## WHAT THIS TASK INVOLVES
Every line of the material below in which "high" shows up is to be located and copied.

Top of DATA TO USE

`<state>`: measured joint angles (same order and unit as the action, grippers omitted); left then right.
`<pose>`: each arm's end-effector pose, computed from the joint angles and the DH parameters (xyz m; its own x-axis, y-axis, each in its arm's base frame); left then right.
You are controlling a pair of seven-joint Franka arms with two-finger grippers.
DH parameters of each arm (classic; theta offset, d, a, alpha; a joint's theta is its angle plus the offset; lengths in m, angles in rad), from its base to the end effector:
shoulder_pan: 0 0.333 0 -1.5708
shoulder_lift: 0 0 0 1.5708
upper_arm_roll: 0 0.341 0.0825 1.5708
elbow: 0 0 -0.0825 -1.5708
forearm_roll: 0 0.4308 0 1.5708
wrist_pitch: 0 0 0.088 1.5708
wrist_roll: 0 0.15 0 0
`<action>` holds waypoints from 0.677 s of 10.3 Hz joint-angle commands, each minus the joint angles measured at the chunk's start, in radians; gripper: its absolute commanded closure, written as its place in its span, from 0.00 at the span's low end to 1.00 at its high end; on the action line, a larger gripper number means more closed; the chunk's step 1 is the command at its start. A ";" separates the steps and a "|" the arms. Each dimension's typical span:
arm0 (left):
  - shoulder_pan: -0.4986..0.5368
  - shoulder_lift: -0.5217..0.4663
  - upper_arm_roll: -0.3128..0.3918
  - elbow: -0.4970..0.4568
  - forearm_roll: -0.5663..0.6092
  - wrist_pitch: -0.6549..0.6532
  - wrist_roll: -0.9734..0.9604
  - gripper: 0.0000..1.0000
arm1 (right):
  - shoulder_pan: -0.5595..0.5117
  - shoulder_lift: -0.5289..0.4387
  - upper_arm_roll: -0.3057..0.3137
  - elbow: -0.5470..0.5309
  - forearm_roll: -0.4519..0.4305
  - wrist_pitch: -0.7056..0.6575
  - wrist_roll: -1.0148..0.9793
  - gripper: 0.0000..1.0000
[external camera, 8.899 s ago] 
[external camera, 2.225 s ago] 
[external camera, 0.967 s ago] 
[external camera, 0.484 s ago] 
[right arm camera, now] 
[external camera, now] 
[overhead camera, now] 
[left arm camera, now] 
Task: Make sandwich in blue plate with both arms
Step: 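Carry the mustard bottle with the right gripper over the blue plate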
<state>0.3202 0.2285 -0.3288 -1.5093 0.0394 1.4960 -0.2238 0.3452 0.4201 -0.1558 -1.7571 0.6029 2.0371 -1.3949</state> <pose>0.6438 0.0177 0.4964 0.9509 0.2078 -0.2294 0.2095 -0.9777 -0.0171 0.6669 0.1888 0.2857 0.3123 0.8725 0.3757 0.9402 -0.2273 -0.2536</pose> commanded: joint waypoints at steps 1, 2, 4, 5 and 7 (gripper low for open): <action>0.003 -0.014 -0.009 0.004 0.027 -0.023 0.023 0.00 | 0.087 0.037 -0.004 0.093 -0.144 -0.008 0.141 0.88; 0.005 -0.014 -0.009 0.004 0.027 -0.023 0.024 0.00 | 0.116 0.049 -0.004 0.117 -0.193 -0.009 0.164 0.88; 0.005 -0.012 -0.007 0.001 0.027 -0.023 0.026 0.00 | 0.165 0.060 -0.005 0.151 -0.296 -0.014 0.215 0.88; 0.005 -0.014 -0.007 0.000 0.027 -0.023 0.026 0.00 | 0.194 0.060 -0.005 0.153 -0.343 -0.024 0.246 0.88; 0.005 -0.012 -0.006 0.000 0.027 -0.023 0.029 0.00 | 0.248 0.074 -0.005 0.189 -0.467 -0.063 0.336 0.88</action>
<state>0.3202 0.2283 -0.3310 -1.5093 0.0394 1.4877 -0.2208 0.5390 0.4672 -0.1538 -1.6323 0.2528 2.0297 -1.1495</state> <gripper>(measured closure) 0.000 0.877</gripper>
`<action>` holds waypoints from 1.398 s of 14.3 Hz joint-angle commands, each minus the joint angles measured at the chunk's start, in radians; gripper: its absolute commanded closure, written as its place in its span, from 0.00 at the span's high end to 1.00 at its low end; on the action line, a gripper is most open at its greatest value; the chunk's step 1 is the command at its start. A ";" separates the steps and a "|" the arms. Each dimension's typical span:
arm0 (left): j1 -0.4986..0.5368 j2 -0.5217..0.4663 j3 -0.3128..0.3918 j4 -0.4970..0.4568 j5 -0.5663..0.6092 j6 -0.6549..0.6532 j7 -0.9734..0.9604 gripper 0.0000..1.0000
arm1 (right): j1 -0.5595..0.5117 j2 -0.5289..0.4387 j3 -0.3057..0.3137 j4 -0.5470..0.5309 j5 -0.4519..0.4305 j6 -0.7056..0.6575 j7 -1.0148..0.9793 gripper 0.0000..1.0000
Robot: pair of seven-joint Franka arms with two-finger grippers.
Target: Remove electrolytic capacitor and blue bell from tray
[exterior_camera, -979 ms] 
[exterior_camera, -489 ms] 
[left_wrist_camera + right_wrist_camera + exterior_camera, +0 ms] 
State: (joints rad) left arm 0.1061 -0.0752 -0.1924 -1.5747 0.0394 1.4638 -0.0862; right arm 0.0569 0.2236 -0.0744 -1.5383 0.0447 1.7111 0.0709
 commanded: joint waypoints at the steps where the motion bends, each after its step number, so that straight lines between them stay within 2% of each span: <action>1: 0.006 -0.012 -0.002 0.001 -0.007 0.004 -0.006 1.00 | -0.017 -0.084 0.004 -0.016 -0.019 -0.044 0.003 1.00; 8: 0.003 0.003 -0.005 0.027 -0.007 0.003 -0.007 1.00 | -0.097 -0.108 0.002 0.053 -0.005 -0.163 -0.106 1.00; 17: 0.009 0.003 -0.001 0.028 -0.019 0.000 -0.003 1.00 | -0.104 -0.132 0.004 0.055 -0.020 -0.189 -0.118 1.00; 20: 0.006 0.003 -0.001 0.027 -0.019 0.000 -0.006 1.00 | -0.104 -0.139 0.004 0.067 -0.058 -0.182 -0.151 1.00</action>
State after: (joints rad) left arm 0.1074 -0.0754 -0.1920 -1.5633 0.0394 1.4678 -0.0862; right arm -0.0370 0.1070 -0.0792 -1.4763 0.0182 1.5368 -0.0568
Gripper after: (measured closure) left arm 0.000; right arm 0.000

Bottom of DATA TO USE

## YOUR RESPONSE
`<action>` holds waypoints from 0.677 s of 10.3 Hz joint-angle commands, each minus the joint angles measured at the chunk's start, in radians; gripper: its absolute commanded closure, written as its place in its span, from 0.00 at the span's low end to 1.00 at its high end; on the action line, a larger gripper number means more closed; the chunk's step 1 is the command at its start. A ";" separates the steps and a "|" the arms. Each dimension's typical span:
`<action>` holds waypoints from 1.398 s of 14.3 Hz joint-angle commands, each minus the joint angles measured at the chunk's start, in radians; gripper: its absolute commanded closure, written as its place in its span, from 0.00 at the span's high end to 1.00 at its low end; on the action line, a gripper is most open at its greatest value; the chunk's step 1 is the command at its start. A ";" separates the steps and a "|" the arms. Each dimension's typical span:

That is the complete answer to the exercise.